We have previously mentioned the Government's Green Paper on the key challenges facing DB schemes. The paper suggested that TPR could be given more powers to support employers and schemes that are "stressed" and for TPR to become more proactively involved to prevent and intervene in issues of non-compliance.
Given the result of the snap general election, it is not clear which, if any, proposals in the Conservative party manifesto to increase the powers of TPR will be taken forward. In its response to the Green Paper consultation, published after the election, TPR highlights a number of additional powers which it believes will help it to become a more proactive regulator. In particular, TPR suggests that changes to its scheme funding powers, information-gathering powers and the introduction of a DB chair’s statement would help it to set clearer standards and to monitor against those standards on an ongoing basis, not just when a breach is detected.

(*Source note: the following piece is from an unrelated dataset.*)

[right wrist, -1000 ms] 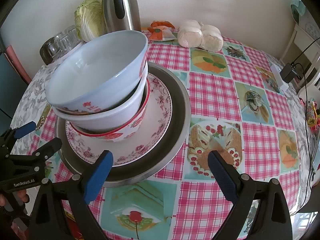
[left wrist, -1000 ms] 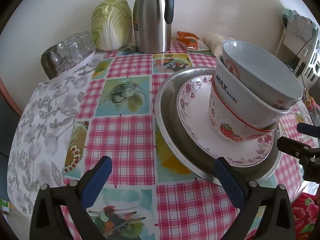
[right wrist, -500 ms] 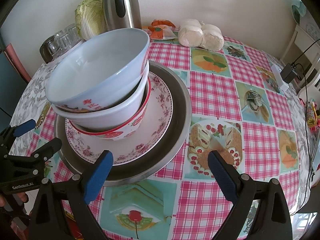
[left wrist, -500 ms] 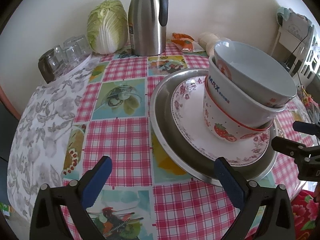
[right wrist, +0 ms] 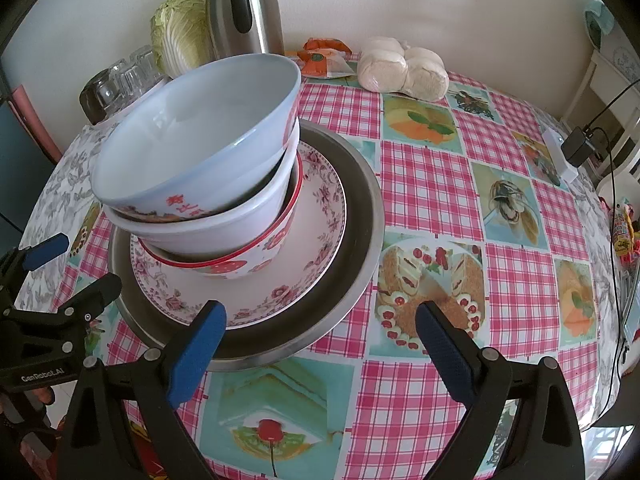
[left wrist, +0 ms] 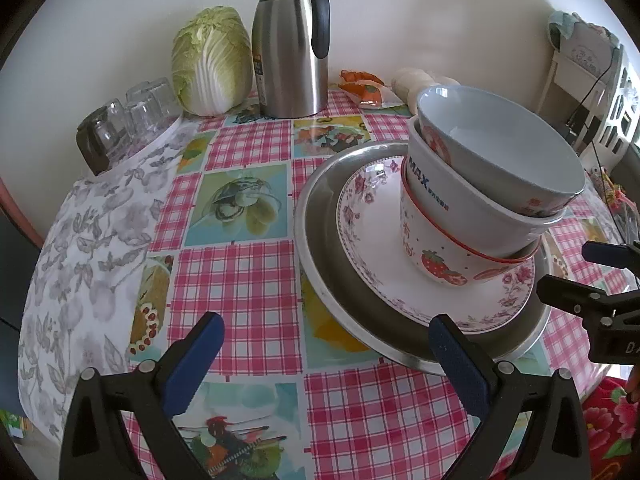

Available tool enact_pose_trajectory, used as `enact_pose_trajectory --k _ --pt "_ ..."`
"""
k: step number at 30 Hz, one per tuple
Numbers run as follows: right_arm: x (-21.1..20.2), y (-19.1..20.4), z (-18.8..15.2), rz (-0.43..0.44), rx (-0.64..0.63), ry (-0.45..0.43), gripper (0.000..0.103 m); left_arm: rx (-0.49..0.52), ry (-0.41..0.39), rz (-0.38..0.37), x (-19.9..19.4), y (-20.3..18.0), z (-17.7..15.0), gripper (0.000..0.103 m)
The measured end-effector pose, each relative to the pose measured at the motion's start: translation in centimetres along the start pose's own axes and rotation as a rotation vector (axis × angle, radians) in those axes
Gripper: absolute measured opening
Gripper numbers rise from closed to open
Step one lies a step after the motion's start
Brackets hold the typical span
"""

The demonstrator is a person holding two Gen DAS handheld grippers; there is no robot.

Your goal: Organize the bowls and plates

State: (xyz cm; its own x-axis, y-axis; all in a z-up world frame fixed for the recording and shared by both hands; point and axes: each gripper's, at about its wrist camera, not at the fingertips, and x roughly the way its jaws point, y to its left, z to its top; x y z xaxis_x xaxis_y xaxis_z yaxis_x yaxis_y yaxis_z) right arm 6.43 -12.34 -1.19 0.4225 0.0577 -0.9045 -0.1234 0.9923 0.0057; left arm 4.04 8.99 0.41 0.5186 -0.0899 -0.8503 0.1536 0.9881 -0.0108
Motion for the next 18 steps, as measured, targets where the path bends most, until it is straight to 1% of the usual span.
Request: enact_pose_trajectory --k 18 --pt "0.07 0.15 -0.06 -0.001 -0.003 0.004 0.096 -0.010 -0.007 0.000 -0.13 0.09 0.09 0.103"
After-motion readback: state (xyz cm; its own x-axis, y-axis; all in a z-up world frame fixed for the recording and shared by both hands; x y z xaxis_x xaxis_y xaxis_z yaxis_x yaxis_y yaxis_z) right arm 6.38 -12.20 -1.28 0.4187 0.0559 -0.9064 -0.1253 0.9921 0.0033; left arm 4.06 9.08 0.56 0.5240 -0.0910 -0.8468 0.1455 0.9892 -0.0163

The DWP has subsequently stated that it will publish a White Paper this winter about the future of DB pension schemes which will provide “more proactive powers rather than reactive” for TPR.
As evidenced in its Corporate Plan and in its recent enforcement action, TPR is keen to ensure that employers and trustees perform their duties correctly and effectively and that pension scheme members are protected. Over the past few months it has demonstrated that it can and will use its powers where necessary. Experience and, in some cases, abuse of the current pensions framework, is causing it to evolve into a bolder regulator but how much more effective it can become will partly depend on whether there is political consensus on what further powers it should be given.